# Task statement:
Only one number is expected here, namely how many lines of the entries below hold the string "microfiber".
━━━ Data ━━━
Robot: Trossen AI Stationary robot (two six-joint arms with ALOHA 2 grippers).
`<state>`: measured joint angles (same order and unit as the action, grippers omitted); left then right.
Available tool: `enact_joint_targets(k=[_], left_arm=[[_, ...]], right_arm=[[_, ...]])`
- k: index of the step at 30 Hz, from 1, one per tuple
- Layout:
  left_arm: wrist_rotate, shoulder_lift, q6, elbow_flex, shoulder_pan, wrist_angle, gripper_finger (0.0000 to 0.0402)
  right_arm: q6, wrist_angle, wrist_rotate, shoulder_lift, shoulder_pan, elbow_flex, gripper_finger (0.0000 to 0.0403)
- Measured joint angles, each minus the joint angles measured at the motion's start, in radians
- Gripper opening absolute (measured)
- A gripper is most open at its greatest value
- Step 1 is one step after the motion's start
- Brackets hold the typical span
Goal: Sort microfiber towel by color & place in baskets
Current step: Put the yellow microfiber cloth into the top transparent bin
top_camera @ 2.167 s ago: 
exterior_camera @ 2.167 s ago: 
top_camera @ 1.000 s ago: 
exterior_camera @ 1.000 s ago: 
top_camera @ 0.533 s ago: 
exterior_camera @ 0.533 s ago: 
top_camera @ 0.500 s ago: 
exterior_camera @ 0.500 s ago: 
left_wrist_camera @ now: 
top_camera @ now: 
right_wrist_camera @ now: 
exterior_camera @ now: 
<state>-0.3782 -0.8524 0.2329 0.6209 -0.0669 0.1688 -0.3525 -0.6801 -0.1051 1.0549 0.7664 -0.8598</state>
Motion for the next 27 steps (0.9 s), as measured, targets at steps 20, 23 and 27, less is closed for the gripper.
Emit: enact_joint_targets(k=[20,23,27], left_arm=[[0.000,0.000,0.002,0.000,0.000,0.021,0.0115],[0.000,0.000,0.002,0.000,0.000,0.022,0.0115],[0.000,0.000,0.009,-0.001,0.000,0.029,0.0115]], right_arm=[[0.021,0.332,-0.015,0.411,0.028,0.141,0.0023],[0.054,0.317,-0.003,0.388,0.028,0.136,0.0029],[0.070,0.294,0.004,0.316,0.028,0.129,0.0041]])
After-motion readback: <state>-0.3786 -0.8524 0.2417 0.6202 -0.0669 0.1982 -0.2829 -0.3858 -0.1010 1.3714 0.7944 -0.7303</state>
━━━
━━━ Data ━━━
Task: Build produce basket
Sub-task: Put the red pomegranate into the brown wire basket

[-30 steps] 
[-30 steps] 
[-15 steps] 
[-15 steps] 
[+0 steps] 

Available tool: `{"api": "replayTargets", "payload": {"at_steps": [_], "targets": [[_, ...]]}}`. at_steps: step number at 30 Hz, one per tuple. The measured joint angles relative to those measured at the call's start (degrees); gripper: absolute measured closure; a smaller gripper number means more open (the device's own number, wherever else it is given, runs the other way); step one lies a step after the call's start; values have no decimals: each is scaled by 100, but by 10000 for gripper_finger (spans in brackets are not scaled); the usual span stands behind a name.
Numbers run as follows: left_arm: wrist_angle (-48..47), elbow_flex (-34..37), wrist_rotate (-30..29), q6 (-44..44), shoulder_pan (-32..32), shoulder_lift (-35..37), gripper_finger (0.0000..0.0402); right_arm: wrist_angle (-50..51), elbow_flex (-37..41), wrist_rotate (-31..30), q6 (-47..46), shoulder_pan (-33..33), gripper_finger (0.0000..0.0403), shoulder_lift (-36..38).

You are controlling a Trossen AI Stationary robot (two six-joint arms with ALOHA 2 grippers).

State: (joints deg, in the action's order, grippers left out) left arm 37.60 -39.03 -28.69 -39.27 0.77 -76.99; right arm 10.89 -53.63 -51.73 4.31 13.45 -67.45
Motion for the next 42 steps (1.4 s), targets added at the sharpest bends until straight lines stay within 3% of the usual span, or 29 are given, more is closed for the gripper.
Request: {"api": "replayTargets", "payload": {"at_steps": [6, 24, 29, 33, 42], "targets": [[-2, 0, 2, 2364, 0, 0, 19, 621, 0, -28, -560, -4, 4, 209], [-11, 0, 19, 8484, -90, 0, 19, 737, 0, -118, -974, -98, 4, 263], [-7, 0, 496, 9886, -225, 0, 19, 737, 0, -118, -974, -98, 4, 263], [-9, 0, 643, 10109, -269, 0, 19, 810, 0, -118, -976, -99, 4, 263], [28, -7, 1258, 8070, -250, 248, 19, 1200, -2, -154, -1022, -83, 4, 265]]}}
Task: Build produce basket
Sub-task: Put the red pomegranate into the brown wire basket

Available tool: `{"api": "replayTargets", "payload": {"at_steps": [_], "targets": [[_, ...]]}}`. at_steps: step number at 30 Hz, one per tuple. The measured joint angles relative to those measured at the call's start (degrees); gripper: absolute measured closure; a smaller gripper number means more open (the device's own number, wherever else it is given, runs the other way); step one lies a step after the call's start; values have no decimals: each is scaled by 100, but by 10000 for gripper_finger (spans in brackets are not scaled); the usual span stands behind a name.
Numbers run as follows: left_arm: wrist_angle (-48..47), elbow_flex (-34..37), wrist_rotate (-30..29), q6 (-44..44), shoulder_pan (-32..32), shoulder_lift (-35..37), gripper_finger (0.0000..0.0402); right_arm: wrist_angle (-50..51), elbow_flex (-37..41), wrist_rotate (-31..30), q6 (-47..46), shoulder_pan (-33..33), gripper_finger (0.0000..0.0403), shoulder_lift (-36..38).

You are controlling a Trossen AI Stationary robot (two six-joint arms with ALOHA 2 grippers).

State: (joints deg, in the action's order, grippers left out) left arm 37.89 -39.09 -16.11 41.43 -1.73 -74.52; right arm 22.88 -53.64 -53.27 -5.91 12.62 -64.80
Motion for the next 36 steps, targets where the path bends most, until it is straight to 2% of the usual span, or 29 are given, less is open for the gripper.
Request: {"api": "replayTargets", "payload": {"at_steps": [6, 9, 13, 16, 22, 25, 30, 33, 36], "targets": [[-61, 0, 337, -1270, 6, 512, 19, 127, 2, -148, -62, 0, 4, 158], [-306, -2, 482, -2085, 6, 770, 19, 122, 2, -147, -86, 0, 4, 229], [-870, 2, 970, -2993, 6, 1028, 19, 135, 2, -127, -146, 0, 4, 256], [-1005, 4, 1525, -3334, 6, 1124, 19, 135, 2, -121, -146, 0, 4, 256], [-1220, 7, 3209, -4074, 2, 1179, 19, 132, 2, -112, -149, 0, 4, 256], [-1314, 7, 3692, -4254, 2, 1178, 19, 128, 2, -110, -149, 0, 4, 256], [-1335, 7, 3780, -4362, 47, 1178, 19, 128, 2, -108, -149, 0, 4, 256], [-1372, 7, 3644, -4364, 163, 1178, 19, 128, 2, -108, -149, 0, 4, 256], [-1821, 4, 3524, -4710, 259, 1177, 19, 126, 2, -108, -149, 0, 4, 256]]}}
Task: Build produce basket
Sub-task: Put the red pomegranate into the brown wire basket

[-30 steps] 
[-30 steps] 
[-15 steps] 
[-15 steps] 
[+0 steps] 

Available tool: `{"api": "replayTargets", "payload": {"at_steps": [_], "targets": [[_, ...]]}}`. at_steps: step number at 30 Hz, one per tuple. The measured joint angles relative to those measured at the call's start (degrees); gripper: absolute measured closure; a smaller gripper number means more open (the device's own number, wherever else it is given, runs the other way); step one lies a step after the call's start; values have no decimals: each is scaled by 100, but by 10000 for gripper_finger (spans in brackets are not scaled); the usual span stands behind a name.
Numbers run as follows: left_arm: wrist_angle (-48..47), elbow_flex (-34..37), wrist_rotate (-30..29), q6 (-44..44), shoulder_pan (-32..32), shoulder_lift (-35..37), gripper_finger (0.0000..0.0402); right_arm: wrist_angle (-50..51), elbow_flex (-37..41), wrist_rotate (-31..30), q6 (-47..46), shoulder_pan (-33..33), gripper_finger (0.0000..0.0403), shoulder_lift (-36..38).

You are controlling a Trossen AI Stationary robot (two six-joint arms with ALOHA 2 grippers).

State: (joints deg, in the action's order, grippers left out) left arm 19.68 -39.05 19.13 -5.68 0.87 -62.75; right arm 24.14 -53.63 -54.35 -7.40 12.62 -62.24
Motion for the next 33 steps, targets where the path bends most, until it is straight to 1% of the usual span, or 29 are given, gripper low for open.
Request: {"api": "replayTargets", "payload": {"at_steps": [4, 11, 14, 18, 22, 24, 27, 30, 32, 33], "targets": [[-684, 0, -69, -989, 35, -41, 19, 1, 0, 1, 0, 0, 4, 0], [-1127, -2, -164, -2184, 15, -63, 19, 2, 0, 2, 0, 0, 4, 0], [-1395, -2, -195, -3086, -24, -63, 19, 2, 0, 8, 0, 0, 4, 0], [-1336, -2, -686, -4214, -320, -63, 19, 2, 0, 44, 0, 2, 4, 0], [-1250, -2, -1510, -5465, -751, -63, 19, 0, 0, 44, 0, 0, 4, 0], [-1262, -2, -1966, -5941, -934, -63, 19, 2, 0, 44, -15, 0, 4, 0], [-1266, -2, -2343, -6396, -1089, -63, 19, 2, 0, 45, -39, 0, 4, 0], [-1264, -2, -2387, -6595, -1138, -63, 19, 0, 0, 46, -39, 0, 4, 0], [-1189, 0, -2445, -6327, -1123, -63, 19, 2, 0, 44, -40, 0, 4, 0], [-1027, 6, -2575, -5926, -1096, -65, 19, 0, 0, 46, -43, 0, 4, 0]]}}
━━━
# Result:
2